Insert yourself into “Idol” at any given moment and it will look a lot like it should, a twisty thriller with flourishes of the gory grotesque for which Korean cinema is well known — graphic decapitations and peculiar bloodletting a great deal more baroque and intricate than strictly necessary to get the job done. Cinematographer Son Won-ho sticks with a time-honored gritty, steely-gray palette, and production designers Kim Si-yong and Jeong Eye-wun keep the omnipresent downpour downpouring. Indeed, in isolation, any one of its myriad strands might work fine.
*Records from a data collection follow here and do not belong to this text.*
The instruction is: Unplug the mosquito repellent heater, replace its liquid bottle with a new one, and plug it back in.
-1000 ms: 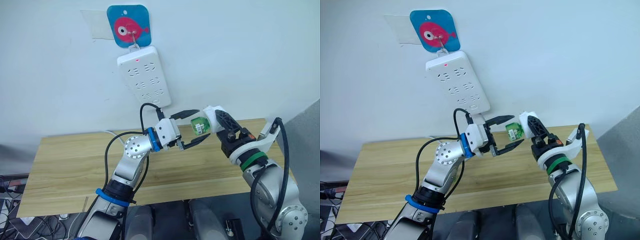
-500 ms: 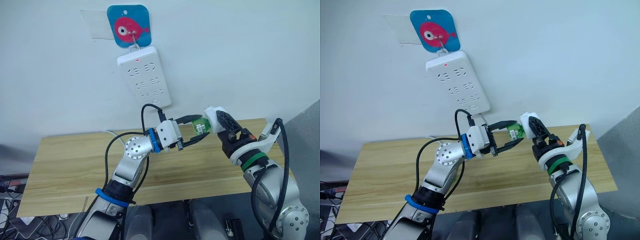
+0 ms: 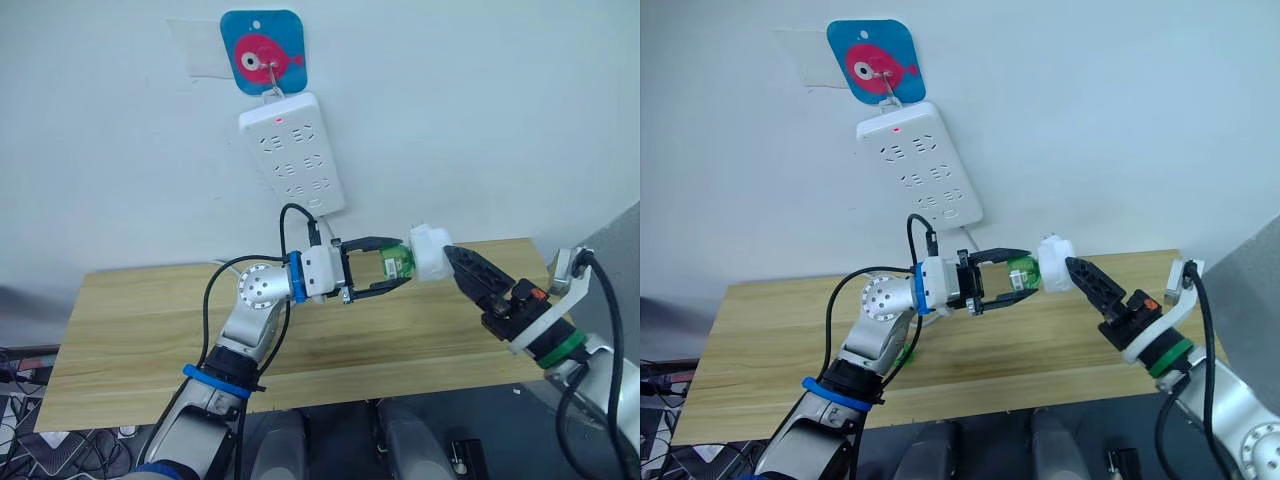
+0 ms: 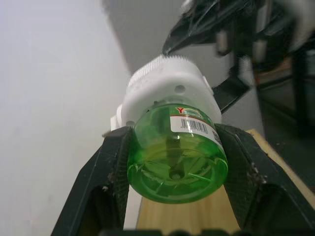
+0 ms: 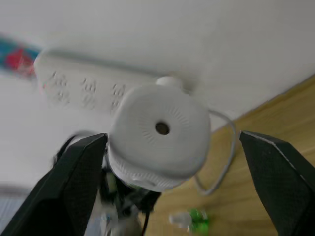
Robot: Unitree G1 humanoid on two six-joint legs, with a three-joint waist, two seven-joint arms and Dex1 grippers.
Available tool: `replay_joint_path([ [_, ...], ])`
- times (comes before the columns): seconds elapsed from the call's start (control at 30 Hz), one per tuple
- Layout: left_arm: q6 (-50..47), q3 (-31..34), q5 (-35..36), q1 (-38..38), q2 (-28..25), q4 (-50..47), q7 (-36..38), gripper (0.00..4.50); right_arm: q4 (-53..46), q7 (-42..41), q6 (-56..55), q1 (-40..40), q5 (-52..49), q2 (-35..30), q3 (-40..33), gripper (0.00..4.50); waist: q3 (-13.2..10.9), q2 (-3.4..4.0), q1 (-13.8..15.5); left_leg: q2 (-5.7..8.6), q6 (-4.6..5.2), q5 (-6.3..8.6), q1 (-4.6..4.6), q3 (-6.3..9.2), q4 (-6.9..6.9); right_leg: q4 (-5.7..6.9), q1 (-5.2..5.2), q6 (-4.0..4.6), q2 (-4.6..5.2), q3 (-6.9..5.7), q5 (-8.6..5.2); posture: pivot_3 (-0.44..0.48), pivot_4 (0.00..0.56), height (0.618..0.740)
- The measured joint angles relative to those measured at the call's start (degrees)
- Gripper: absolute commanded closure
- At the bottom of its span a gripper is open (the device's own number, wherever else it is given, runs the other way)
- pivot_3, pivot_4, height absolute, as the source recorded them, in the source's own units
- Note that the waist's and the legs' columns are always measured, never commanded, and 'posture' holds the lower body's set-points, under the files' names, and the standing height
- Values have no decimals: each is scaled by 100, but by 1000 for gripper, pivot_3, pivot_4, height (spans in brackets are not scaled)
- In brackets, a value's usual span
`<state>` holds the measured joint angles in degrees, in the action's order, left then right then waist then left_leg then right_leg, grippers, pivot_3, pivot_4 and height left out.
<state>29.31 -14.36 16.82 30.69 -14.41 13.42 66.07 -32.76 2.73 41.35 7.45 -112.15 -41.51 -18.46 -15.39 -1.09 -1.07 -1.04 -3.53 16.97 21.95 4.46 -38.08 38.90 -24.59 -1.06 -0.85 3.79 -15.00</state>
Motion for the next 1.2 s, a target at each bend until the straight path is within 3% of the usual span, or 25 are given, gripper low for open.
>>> replay_joint_path([
  [0.13,472,56,495,41,2,132,722,2250,1299,-1594,1645,-299,16,-946,-213,53,-8,-10,43,6,4,-2,-8,6,-1,-6,30,-3,1,-1,-2,102,280,740],
  [0.27,893,106,704,118,19,183,1140,2250,2155,-2532,2678,-1071,24,-1285,82,53,-16,-20,60,12,5,-2,-12,5,-5,-4,32,-2,4,1,0,128,288,740],
  [0.4,1042,118,699,129,47,286,1216,2250,2522,-3070,3200,-1596,21,-1559,420,53,-29,-34,132,13,5,-2,-11,24,-7,-9,31,-2,7,-14,0,128,288,740],
  [0.57,1138,130,696,129,-6,333,1215,2250,2686,-3957,3663,-1713,33,-2366,702,53,-39,-46,241,24,12,2,-8,28,-7,-17,29,-6,25,-27,0,138,282,740],
  [1.2,1320,-132,198,20,11,255,1080,2250,3216,-3114,3658,-2746,56,-1786,1282,53,-52,-68,264,29,11,2,-2,40,-14,-16,30,-10,33,-40,3,145,271,740],
])
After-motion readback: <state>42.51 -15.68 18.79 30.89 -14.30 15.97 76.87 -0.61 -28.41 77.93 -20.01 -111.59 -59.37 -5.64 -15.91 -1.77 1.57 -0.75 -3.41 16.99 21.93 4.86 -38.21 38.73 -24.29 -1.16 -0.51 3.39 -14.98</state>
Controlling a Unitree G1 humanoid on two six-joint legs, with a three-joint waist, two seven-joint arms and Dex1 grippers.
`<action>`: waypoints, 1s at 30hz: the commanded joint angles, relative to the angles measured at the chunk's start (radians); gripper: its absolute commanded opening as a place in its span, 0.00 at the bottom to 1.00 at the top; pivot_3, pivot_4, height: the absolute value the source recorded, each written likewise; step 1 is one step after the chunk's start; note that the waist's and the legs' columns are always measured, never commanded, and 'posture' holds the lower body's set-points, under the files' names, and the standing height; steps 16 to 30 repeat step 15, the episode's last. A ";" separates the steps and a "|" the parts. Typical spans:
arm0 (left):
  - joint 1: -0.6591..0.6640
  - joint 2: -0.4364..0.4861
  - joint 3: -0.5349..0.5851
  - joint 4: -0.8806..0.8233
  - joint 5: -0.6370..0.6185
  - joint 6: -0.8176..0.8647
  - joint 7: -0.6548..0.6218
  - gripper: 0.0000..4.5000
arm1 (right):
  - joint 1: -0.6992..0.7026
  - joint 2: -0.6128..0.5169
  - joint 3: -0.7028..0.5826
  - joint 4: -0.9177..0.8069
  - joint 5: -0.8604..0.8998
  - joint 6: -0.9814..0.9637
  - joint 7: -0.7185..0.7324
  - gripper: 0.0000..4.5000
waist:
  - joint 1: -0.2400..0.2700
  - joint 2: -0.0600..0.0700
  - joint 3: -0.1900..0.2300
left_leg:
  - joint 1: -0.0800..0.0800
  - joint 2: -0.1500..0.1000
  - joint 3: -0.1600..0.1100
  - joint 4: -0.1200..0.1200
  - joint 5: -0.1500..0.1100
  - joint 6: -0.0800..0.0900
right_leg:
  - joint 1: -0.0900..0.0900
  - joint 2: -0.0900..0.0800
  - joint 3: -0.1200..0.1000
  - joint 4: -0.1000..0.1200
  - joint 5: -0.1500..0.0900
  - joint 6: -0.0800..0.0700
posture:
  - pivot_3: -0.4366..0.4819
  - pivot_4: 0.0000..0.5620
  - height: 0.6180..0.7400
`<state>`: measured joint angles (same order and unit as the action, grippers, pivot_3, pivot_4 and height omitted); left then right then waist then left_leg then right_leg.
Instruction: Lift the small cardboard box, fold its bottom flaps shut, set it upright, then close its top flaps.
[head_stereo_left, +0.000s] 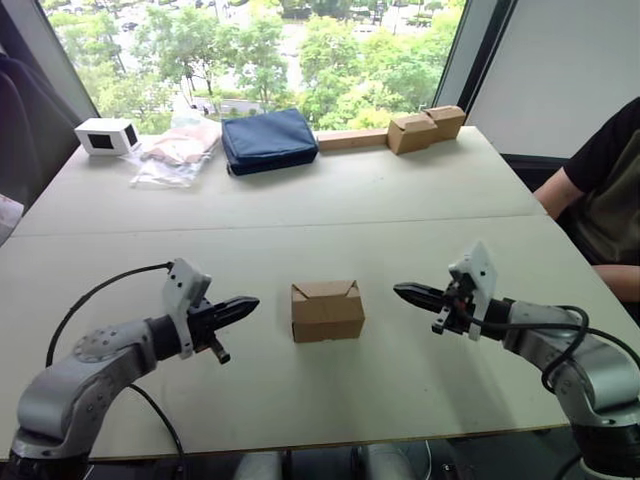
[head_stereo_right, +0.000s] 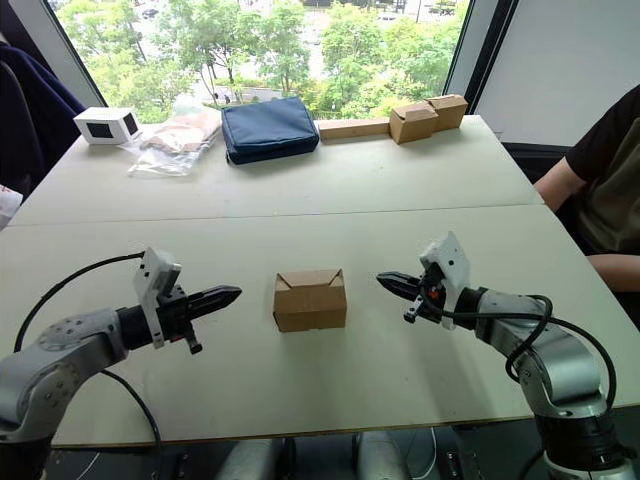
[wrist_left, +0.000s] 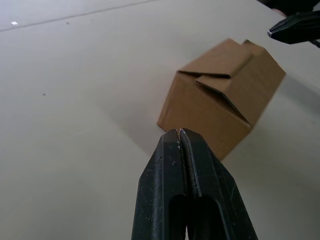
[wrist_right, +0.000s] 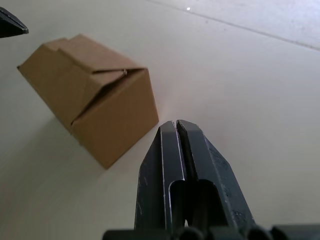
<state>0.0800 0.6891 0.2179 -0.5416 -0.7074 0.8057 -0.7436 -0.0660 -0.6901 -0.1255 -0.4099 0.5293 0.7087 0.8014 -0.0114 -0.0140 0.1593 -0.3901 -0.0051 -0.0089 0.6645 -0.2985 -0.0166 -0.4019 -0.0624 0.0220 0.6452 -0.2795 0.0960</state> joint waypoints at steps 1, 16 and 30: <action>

But cut together and laid out side by side, they make no sense whatsoever, with characters displaying such bizarre, unexplained changes of heart, motivation and psychology from one scene to the next that one wonders if the screenplay was distributed in loose-leaf format on a windy day. Korean New Wave diehards might find enough in the locally well-known cast’s committed performances, and the atmosphere of slick depravity, to power them around the plot’s hairpin switchbacks. Everyone else should be aware that this many U-turns and stall-outs amount to a very false “Idol” indeed.